MATTEO RICCI trouxe da Europa para a China objectos e conhecimentos desconhecidos no Império do Meio. Quatrocentos anos depois, o Instituto Ricci de Macau (MRI, na sigla inglesa) apresenta, em Agosto próximo, obras de arte que o público de Macau poderá ver pela primeira vez no território. A inauguração desta mostra que reúne centena e meia de peças é o momento alto das celebrações do 400º aniversário da morte do padre jesuíta que encantou a China, sendo consequência da colaboração do MRI com o Museu de Arte de Macau e integrada num programa internacional de comemorações, de Ocidente a Oriente.

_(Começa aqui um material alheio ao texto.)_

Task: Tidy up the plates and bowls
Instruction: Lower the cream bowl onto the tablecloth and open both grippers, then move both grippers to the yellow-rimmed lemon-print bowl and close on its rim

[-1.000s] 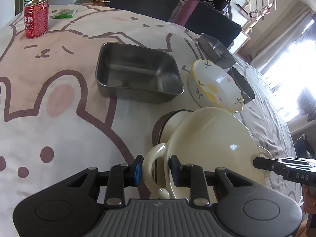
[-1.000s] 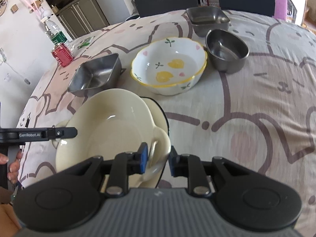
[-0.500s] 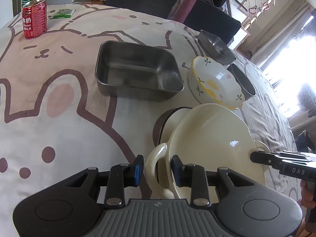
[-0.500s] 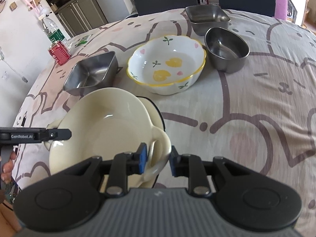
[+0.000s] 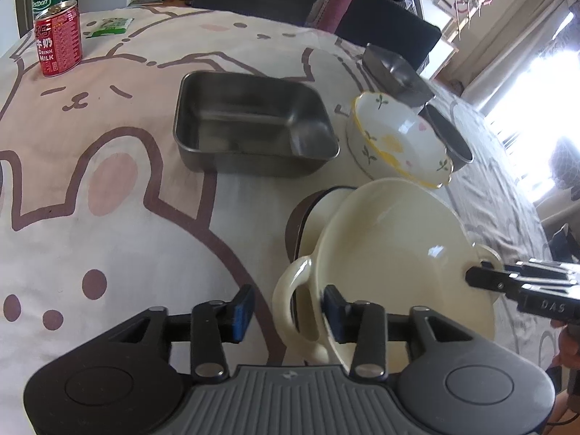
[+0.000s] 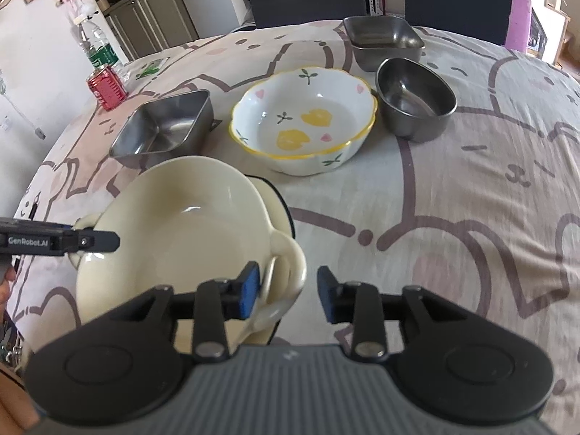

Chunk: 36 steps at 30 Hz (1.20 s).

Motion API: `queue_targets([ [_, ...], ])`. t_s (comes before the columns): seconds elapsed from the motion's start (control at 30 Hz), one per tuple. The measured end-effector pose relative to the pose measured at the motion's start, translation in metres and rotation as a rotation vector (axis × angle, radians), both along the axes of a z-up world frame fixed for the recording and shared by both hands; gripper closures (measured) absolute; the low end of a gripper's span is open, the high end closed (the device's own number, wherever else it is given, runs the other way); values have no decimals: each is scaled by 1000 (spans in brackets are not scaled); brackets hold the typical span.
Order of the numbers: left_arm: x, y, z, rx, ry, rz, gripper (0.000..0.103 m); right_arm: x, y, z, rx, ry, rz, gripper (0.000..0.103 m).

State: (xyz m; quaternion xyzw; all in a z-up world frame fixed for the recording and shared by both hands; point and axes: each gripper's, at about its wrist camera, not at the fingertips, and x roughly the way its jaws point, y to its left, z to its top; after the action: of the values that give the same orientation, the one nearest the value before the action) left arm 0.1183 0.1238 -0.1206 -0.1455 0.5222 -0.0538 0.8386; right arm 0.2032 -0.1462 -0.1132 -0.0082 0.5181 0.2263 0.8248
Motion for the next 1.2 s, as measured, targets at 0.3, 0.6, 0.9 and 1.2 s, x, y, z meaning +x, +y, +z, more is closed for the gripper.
queue_targets([
  [0.3, -4, -6, -6, 31, 24, -44, 26, -1, 0, -4, -29, 10, -8, 43],
  [0.6, -4, -5, 0, 40, -10, -32, 3, -8, 1, -9, -21, -3, 29, 0],
  [0.9, 9, -15, 35, 78, -118, -41, 0, 0, -16, 10, 57, -70, -26, 0],
  [1.2, 55, -44, 67, 67, -222, -31, 0, 29, -42, 37, 170, -146, -165, 0],
])
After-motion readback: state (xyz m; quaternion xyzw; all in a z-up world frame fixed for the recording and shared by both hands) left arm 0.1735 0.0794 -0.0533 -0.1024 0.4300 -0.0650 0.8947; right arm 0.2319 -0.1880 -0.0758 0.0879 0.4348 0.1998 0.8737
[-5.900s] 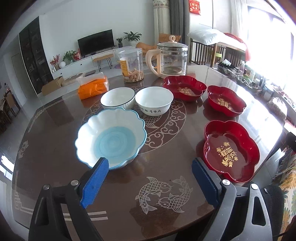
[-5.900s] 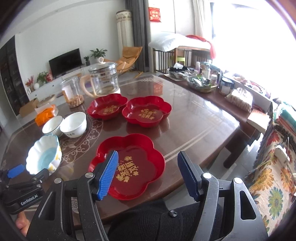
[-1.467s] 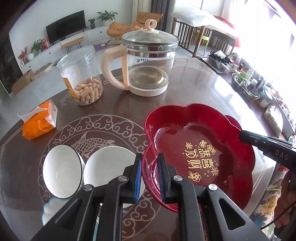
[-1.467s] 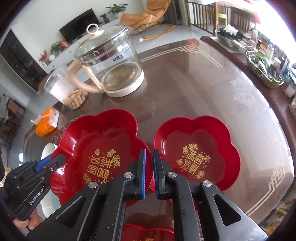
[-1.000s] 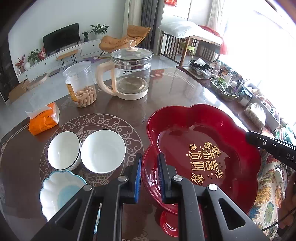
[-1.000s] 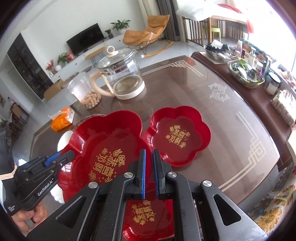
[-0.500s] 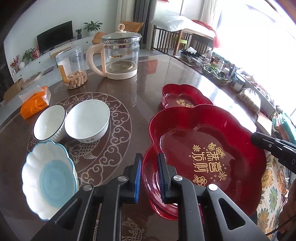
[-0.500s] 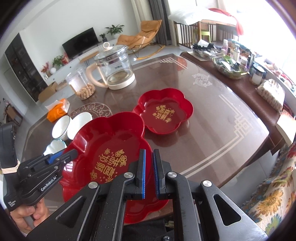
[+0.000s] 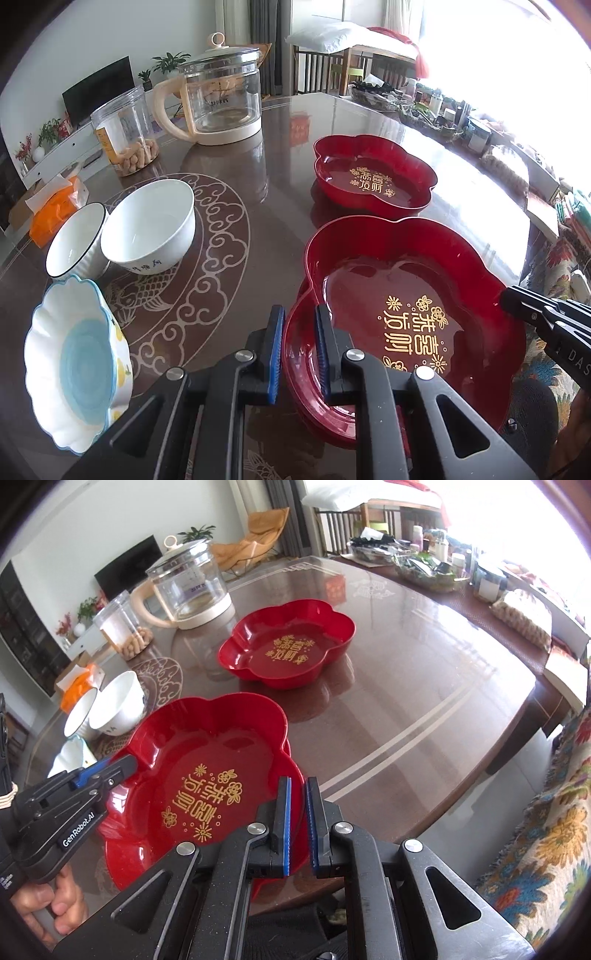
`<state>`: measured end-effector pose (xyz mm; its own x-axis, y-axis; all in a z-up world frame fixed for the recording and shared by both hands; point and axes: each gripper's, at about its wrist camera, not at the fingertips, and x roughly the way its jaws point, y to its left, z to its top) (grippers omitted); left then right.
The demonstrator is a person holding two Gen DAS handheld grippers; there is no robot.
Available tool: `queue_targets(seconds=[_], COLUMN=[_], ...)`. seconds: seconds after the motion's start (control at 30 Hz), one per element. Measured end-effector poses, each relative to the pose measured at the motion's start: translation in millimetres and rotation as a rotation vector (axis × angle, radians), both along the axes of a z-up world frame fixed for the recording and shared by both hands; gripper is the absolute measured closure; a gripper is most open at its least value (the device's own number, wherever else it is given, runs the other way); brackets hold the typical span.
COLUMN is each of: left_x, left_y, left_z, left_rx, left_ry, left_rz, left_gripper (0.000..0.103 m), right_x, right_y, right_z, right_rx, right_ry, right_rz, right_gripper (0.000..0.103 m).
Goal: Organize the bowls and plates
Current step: 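Carry the second red plate onto the first and open the right gripper, then move the right gripper toward the third red flower-shaped plate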
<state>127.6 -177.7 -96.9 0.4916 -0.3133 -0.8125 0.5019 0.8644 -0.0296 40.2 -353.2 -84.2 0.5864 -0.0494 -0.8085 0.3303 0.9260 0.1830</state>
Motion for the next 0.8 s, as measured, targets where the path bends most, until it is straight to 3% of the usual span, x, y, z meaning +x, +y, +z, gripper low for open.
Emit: queue_targets(seconds=[0.47, 0.5, 0.53, 0.6, 0.63, 0.7, 0.77, 0.8], left_x=[-17, -17, -17, -15, -15, -15, -18, -21], left_y=[0, 2, 4, 8, 12, 21, 35, 43], left_z=[-15, -14, -14, -10, -8, -1, 9, 15], left_rx=[0.061, 0.058, 0.052, 0.038, 0.027, -0.013, -0.074, -0.107], left_ry=[-0.023, -0.018, -0.014, -0.009, -0.007, -0.002, -0.011, -0.028], left_rz=[-0.014, -0.008, 0.000, 0.016, 0.028, 0.064, 0.120, 0.157], left_gripper=[0.086, 0.086, 0.086, 0.086, 0.083, 0.068, 0.032, 0.025], right_x=[-14, -16, -17, -23, -26, -34, -48, -56], right_y=[-2, -2, -2, -3, -3, -5, -5, -4], right_z=[-15, -14, -13, -9, -6, 0, 8, 11], right_rx=[0.005, 0.009, 0.015, 0.007, -0.001, -0.003, -0.006, -0.017], right_ry=[-0.031, -0.040, -0.053, -0.090, -0.104, -0.141, -0.204, -0.241], right_rz=[-0.043, -0.047, -0.054, -0.074, -0.083, -0.105, -0.142, -0.165], right_gripper=[0.089, 0.078, 0.055, 0.039, 0.039, 0.039, 0.038, 0.035])
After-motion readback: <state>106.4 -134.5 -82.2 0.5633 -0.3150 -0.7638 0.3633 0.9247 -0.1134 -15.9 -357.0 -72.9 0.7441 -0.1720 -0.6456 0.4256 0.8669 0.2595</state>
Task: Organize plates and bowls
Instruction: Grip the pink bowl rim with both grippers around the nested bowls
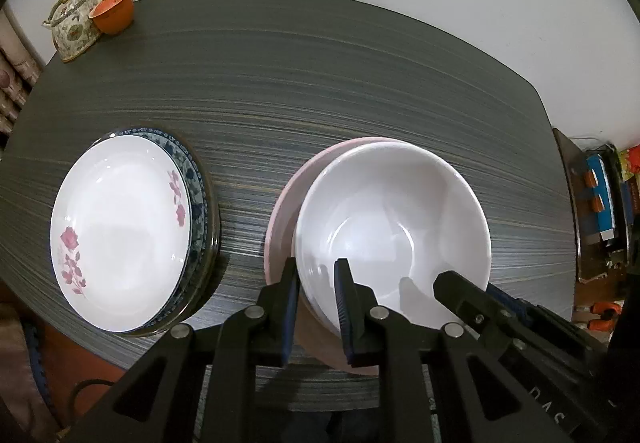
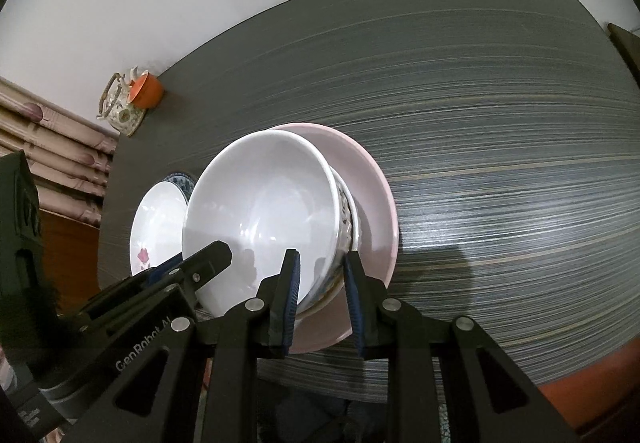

A mostra vem da cidade natal de Matteo Ricci – Macerata - para Macau, e é inaugurada numa data plena se simbolismo: foi a 7 de Agosto que o jesuíta chegou ao território. “É uma exposição muito rica, que tem como conceito

a cultura e o conhecimento da Europa, da Renascença”, sintetiza o director do Instituto, Artur Wardega. “A exposição pretende mostrar os conhecimentos que Matteo Ricci trouxe para a China, e que constituem metade do seu sucesso no país. Ele não trouxe apenas a sua personalidade e talento, mas também uma enorme bagagem de conhecimento e de educação que recebeu na Europa. Foi com esta base que iniciou o seu diálogo com a China, através da amizade.” O IRM pretende mostrar que “tipo de pontes trouxe para a China e quais as que usou para ser aceite”. Além disso, continua Wardega, “a exposição coloca em destaque os seus amigos, os intelectuais com quem estudou, as pessoas com quem lidou”. Ricci “não era o académico deslocado da vida quotidiana, socializava com os letrados e também com pessoas da corte que queriam saber da igreja e da fé católica”. As actividades do MRI em torno do missionário tiveram início no ano passado, com duas palestras sobre Matteo Ricci proferidas por Gianni Criveller, investigador especialista na vida e obra do jesuíta. Estas duas intervenções constam de uma publicação lançada em Maio, mês da morte de Ricci – a primeira versa sobre o percurso do jesuíta ainda na Europa, sendo a segunda sobre o que aconteceu entre a chegada a Macau e os seus últimos dias em Pequim. A publicação conta ainda com dois trabalhos de investigação de César Guillén-Nuñez. O historiador debruçou-se sobre as primeiras igrejas católicas na China e estudou um retrato póstumo feito por Manuel Pereira, jesuíta chinês baptizado com um nome português, que pintou o missionário poucas horas depois da sua morte. “É o retrato mais detalhado de Matteo Ricci”, explica Wardega, acrescentando que com base nesta obra foram feitos vários quadros que nos tornaram possível conhecer a figura do jesuíta. César Guillén-Nuñez acrescenta que o retrato tem valor acrescido por ser conhecido “apenas num círculo reduzido de investigadores e jesuítas”. É, porém, “uma obra de arte muito interessante e a única deste tipo”. I. C.